━━ SOURCE RECORDS ━━

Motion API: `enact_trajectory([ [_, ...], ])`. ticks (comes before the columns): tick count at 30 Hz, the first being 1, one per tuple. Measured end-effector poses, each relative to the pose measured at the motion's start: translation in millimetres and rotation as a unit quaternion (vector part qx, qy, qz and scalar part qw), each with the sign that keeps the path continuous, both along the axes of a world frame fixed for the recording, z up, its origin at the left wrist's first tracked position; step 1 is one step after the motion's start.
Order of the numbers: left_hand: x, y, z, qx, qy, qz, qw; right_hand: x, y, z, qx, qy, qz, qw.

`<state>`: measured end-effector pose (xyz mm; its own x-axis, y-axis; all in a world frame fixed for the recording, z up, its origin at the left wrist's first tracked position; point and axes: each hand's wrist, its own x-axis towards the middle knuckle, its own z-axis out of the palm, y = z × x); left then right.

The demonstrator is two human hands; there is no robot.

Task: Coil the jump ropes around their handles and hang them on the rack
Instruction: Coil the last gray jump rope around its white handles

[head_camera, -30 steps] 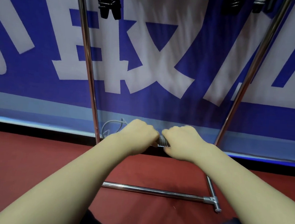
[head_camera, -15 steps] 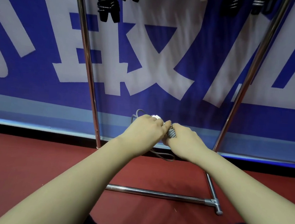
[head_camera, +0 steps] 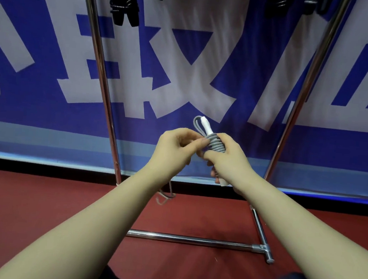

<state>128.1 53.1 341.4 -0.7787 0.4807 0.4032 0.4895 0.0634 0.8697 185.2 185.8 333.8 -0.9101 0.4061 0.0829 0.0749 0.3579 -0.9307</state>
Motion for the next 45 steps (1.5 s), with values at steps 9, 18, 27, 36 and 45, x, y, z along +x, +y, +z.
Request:
enact_trajectory([
  [9, -11, -3, -2, -0.071, -0.057, 0.011, 0.996, 13, -6, 17, -0.247, -0.034, 0.098, 0.963],
  [18, -1, -16, 12, -0.012, -0.037, -0.079, 0.996, 17, -7, 23, -0.341, -0.071, 0.169, 0.922],
  [27, -2, -17, 17, 0.052, -0.13, -0.131, 0.982, 20, -11, 35, -0.374, -0.057, 0.208, 0.902],
  [36, 0, -19, 21, 0.082, -0.163, -0.145, 0.973, 23, -11, 38, -0.375, -0.051, 0.236, 0.895],
  [45, 0, -11, 21, 0.144, -0.187, -0.037, 0.971, 16, -13, 38, -0.331, 0.024, 0.181, 0.926],
])
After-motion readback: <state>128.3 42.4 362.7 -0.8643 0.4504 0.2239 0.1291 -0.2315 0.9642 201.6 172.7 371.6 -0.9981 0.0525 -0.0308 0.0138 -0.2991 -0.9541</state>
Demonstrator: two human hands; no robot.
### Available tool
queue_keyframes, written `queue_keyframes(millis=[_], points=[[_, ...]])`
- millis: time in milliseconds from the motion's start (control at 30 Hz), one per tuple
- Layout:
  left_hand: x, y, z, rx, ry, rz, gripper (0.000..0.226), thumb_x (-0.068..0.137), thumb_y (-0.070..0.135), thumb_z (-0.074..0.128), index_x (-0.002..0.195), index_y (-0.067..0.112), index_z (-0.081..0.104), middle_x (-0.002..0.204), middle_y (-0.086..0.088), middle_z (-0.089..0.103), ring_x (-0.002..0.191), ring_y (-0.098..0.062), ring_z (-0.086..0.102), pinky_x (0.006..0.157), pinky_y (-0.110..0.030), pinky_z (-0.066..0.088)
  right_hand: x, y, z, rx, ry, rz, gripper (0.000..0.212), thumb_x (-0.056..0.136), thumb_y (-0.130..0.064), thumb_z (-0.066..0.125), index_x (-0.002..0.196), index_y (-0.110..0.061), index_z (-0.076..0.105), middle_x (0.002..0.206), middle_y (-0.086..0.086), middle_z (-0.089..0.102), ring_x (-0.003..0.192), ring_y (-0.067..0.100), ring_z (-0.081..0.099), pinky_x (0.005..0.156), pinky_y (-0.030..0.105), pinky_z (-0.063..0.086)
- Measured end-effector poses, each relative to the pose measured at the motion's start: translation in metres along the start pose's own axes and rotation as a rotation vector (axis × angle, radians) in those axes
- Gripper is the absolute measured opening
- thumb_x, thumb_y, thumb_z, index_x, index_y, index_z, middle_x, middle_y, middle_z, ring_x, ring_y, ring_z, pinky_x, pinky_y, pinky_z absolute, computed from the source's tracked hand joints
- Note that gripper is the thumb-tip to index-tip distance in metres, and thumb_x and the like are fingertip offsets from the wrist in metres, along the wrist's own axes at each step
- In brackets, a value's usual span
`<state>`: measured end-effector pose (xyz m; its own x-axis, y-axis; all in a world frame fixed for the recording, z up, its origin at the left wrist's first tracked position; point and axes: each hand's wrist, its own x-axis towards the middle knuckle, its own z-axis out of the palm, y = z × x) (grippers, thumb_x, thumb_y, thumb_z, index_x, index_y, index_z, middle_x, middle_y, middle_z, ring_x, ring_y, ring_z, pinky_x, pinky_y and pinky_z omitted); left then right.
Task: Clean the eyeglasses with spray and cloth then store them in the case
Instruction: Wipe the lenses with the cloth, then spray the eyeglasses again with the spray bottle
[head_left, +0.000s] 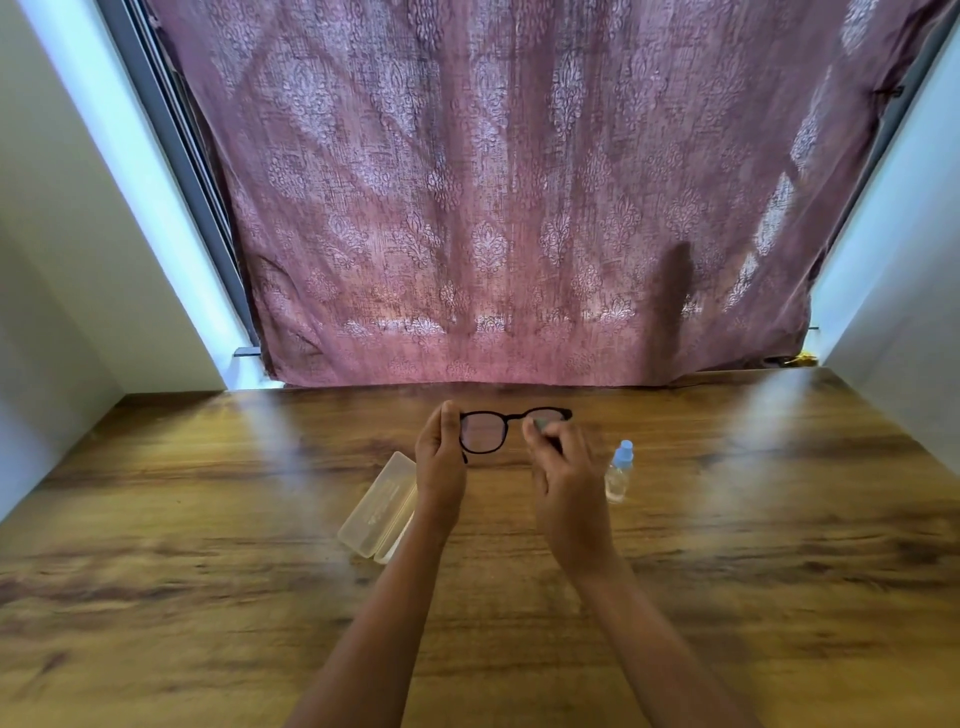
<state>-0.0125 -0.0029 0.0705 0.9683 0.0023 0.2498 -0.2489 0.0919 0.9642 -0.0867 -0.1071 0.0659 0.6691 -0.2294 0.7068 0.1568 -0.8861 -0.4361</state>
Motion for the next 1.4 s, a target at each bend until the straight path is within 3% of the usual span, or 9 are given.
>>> queue_keyframes(millis=[167,400,567,733,867,933,1133,1233,1400], points=[[0.001,-0.006,-0.006,0.018,-0.01,0.001,0.034,0.099,0.018,0.033,0.066,0.012,0.039,0.063,-0.002,0.031,0.058,-0.006,0.029,0.052,-0.011,0.03,-0.004,0.021,-0.006,0.034,0.01,0.084,0.033,0.082,0.006,0.061,0.115,0.0,0.062,0.088,0.006,0.055,0.081,0.015,0.053,0.076,0.026,0.051],[0.008,-0.011,-0.006,-0.013,-0.012,-0.015,0.035,0.099,0.022,0.034,0.067,0.012,0.04,0.065,-0.005,0.031,0.06,-0.011,0.029,0.053,-0.014,0.031,0.003,0.01,-0.006,0.093,0.002,0.031,0.031,0.084,0.003,0.059,0.115,-0.002,0.063,0.088,0.004,0.054,0.082,0.0,0.043,0.076,0.008,0.038],[0.019,-0.027,-0.021,-0.071,-0.007,-0.094,0.036,0.1,0.025,0.033,0.064,0.017,0.037,0.064,-0.003,0.03,0.059,-0.012,0.028,0.058,-0.026,0.026,-0.019,0.035,-0.018,0.12,0.091,0.242,0.026,0.086,0.001,0.058,0.108,-0.006,0.067,0.093,-0.006,0.052,0.081,0.005,0.051,0.074,-0.002,0.034],[0.019,-0.037,-0.027,-0.187,-0.028,-0.212,0.039,0.1,0.025,0.033,0.062,0.018,0.039,0.054,0.009,0.04,0.051,-0.004,0.036,0.058,-0.023,0.03,-0.058,0.074,-0.008,-0.04,-0.189,0.45,0.028,0.087,-0.001,0.054,0.114,-0.004,0.062,0.099,-0.002,0.047,0.086,0.012,0.05,0.069,0.004,0.032],[0.013,-0.03,-0.026,-0.353,-0.09,-0.286,0.041,0.1,0.024,0.027,0.062,0.016,0.043,0.047,0.014,0.049,0.046,0.001,0.046,0.051,-0.011,0.041,-0.089,0.088,0.002,-0.241,-0.524,0.479,0.036,0.089,-0.014,0.054,0.125,-0.009,0.055,0.119,0.005,0.05,0.112,0.02,0.048,0.091,0.021,0.041],[0.011,-0.027,-0.026,-0.443,-0.113,-0.299,0.047,0.095,0.028,0.032,0.055,0.021,0.054,0.048,0.014,0.053,0.046,0.002,0.05,0.049,-0.011,0.043,-0.09,0.084,0.001,-0.274,-0.51,0.461,0.037,0.089,-0.015,0.055,0.126,-0.011,0.054,0.12,0.006,0.052,0.113,0.02,0.048,0.091,0.024,0.043],[0.016,-0.03,-0.032,-0.508,-0.111,-0.347,0.045,0.1,0.026,0.027,0.059,0.019,0.044,0.05,0.011,0.042,0.047,-0.003,0.038,0.054,-0.015,0.037,-0.029,0.06,-0.017,0.221,-0.047,0.495,0.035,0.091,-0.02,0.053,0.126,-0.015,0.052,0.114,0.0,0.055,0.101,0.011,0.053,0.082,0.021,0.045],[0.017,-0.028,-0.031,-0.569,-0.149,-0.364,0.056,0.1,0.028,0.028,0.048,0.024,0.048,0.05,0.009,0.038,0.048,-0.006,0.035,0.055,-0.018,0.036,-0.006,0.056,-0.028,0.439,-0.147,0.478,0.038,0.094,-0.021,0.05,0.131,-0.022,0.046,0.111,-0.008,0.056,0.099,0.001,0.054,0.078,0.005,0.044],[0.016,-0.027,-0.032,-0.619,-0.105,-0.466,0.043,0.098,0.031,0.035,0.06,0.018,0.05,0.051,0.008,0.046,0.061,-0.011,0.037,0.058,-0.022,0.031,0.001,0.054,-0.035,0.574,-0.223,0.42,0.031,0.096,-0.006,0.041,0.111,-0.025,0.06,0.075,-0.004,0.057,0.061,-0.001,0.051,0.057,0.012,0.041]])
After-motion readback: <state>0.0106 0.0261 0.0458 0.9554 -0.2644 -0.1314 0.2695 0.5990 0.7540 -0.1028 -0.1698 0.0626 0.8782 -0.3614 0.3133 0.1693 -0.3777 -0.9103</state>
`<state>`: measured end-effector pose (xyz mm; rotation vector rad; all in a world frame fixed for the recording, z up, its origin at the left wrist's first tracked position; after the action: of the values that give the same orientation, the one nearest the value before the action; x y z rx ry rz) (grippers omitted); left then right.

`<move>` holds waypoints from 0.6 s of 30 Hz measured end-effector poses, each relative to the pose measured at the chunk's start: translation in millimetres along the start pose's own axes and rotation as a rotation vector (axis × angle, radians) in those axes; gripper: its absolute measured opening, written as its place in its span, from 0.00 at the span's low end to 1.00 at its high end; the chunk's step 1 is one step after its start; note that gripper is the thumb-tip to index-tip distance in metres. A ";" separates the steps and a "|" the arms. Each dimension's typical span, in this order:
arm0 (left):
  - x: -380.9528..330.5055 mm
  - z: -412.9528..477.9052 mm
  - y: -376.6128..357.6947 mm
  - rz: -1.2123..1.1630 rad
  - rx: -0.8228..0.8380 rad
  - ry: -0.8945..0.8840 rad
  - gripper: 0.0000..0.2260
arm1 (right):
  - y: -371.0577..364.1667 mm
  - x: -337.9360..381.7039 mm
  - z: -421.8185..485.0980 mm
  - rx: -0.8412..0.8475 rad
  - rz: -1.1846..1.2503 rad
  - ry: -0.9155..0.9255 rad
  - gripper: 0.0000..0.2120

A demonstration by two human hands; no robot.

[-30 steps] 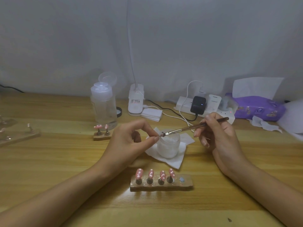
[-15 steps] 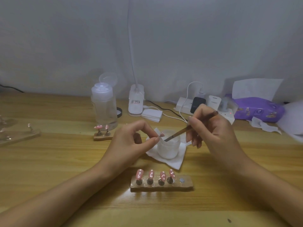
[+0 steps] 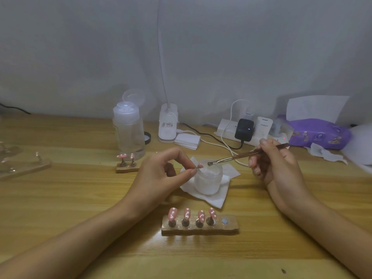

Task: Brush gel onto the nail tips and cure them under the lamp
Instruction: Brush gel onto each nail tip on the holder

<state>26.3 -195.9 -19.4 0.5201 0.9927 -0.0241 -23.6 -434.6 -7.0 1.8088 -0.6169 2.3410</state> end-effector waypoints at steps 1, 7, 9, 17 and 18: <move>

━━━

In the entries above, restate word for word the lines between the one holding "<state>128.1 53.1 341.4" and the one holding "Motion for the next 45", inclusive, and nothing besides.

▸ SOLUTION TO THE EXERCISE:
<state>128.1 53.1 341.4 -0.7787 0.4807 0.4032 0.4895 0.0634 0.8697 185.2 185.8 333.8 -0.9101 0.4061 0.0829 0.0749 0.3579 -0.9307</state>
Motion for the next 45 steps (1.5 s), with values at steps 9, 18, 27, 36 and 45, x, y, z along +x, +y, +z.

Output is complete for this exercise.